【Python】数据分析 Section 3.3: GroupBy | from Coursera “Applied Data Science with Python“

1. Splitting

# Let's look at an example. First, we'll bring in our pandas and numpy libraries
import pandas as pd
import numpy as np

# Let's look at some US census data
df = pd.read_csv('datasets/census.csv')
# And exclude state level summarizations, which have sum level value of 40
df = df[df['SUMLEV']==50]
df.head()

# In the first example for groupby() I want to use the census date. Let's get a list of the unique states,
# then we can iterate over all the states and for each state we reduce the data frame and calculate the
# average.

# Let's run such task for 3 times and time it. For this we'll use the cell magic function %%timeit

%%timeit -n 3

for state in df['STNAME'].unique():
    # We'll just calculate the average using numpy for this particular state
    avg = np.average(df.where(df['STNAME']==state).dropna()['CENSUS2010POP'])
    # And we'll print it to the screen
    print('Counties in state ' + state + 
          ' have an average population of ' + str(avg))

>>> 1.84 s ± 59 ms per loop (mean ± std. dev. of 7 runs, 3 loops each)
# If you scroll down to the bottom of that output you can see it takes a fair bit of time to finish.
# Now let's try another approach using groupby()

%%timeit -n 3
# For this method, we start by telling pandas we're interested in grouping by state name, this is the "split"
for group, frame in df.groupby('STNAME'):
    # You'll notice there are two values we set here. groupby() returns a tuple, where the first value is the
    # value of the key we were trying to group by, in this case a specific state name, and the second one is
    # projected dataframe that was found for that group
    
    # Now we include our logic in the "apply" step, which is to calculate an average of the census2010pop
    avg = np.average(frame['CENSUS2010POP'])
    # And print the results
    print('Counties in state ' + group + 
          ' have an average population of ' + str(avg))
# And we don't have to worry about the combine step in this case, because all of our data transformation is
# actually printing out results.

>>> 9.14 ms ± 1.3 ms per loop (mean ± std. dev. of 7 runs, 3 loops each)
# Wow, what a huge difference in speed. An improve by roughly by two factors!

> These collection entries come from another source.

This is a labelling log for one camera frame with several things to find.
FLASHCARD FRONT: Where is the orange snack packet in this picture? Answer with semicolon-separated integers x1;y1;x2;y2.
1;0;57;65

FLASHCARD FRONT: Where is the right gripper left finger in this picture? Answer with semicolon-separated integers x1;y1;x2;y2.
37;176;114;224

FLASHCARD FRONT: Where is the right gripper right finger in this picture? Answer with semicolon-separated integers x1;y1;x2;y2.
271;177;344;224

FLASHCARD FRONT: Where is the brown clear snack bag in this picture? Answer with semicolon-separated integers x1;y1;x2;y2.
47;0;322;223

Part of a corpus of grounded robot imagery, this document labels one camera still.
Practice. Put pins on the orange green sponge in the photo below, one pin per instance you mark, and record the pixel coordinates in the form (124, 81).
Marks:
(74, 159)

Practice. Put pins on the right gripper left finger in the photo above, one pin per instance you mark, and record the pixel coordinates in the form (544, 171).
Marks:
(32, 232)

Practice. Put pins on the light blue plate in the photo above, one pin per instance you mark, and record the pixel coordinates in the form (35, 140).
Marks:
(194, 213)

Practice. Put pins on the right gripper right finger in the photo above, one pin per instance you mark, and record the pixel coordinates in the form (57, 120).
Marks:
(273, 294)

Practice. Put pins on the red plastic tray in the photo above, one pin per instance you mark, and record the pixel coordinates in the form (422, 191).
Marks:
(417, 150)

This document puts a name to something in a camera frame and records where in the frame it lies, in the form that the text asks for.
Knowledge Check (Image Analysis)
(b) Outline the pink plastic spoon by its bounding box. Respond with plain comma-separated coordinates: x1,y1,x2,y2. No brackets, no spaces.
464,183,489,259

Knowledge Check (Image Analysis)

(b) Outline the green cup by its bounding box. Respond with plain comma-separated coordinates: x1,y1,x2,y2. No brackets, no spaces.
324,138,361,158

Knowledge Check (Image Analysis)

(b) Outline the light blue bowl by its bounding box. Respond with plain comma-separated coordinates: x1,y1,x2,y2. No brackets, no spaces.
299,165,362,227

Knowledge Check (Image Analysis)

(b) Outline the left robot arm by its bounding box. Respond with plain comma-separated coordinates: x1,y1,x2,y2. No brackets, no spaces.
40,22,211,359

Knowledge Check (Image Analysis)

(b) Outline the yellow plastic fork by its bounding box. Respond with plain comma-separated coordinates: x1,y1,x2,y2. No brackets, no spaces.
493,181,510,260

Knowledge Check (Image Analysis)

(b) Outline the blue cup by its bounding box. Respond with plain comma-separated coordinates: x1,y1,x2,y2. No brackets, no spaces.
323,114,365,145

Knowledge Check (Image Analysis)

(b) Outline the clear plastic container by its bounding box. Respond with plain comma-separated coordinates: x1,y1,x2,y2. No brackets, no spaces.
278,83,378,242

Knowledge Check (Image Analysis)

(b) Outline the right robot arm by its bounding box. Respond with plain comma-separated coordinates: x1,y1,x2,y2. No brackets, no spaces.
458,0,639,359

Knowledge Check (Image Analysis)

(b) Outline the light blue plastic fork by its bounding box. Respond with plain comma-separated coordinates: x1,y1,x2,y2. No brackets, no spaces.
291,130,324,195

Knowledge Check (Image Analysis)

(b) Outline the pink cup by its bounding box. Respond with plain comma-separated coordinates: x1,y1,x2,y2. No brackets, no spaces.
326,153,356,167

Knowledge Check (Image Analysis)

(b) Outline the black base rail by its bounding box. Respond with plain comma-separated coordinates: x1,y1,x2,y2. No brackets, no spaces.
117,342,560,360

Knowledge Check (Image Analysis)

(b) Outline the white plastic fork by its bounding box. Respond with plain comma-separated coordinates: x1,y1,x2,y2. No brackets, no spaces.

# Now, 99% of the time, you'll use group by on one or more columns. But you can also provide a function to
# group by and use that to segment your data.

# This is a bit of a fabricated example but lets say that you have a big batch job with lots of processing and
# you want to work on only a third or so of the states at a given time. We could create some function which
# returns a number between zero and two based on the first character of the state name. Then we can tell group
# by to use this function to split up our data frame. It's important to note that in order to do this you need
# to set the index of the data frame to be the column that you want to group by first.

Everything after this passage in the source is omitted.